A. Combined, with a saving of x-y cents B. Combined, with a saving of y-x cents C. Combined, with a saving of x cents D. Separately, with a saving of x-y cents E. Separately, with a saving of y cents

hi there.. could anyone pls help to explain what does it mean by ".......saving of x-y cents, y-x cents" pls?I have difficult understand it..

To mail a package, the rate is x cents for the first pound and y cents for each additional pound, where x>y. This means it costs x cent for the first pound in weight for example, 20 cents for the first pound. It costs y cents for the every pound in weight above this, for example 10 cents for pound 2 and 10 cents for pound 3. x is more than y. for example 20 cents vs. 10 cents

Two packages weighing 3 pounds and 5 pounds, respectively can be mailed seperately or combined as one package. Which method is cheaper and how much money is saved?

To mail a package, the rate is x cents for the first pound and y cents for each additional pound, where x>y. This means it costs x cent for the first pound in weight for example, 20 cents for the first pound. It costs y cents for the every pound in weight above this, for example 10 cents for pound 2 and 10 cents for pound 3. x is more than y. for example 20 cents vs. 10 cents

Two packages weighing 3 pounds and 5 pounds, respectively can be mailed seperately or combined as one package. Which method is cheaper and how much money is saved?

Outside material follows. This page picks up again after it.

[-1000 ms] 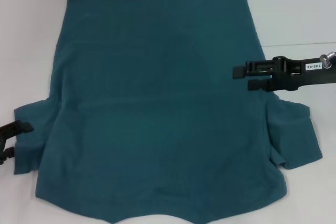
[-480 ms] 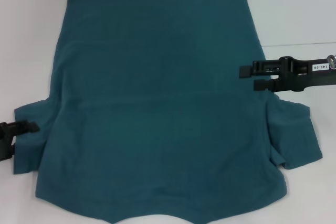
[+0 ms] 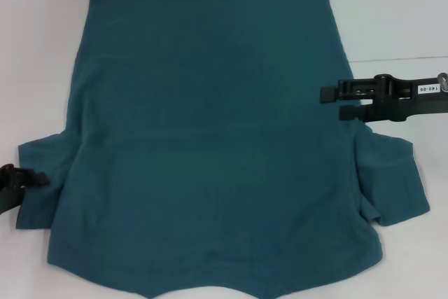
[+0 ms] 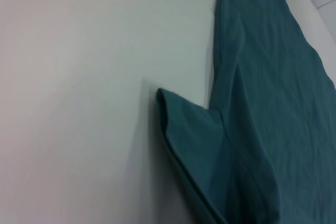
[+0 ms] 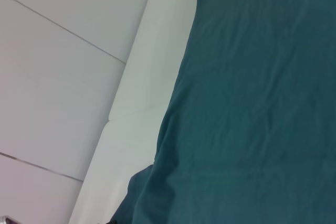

Combined is cheaper as we maximise y and minimize x. Answer is: 1) Combined, with a saving of x-y cents

thank you nammer.

I saw you are using (Separate Cost) - (Combined Cost). So it is (2x+6y) - (x+7y) = 2x + 6y - x - 7y = x-y <--- it makes sense here to conclude answer is A.

However, if we try using (Combined Cost) - (Separate Cost). isn't it ended up as Answer (B)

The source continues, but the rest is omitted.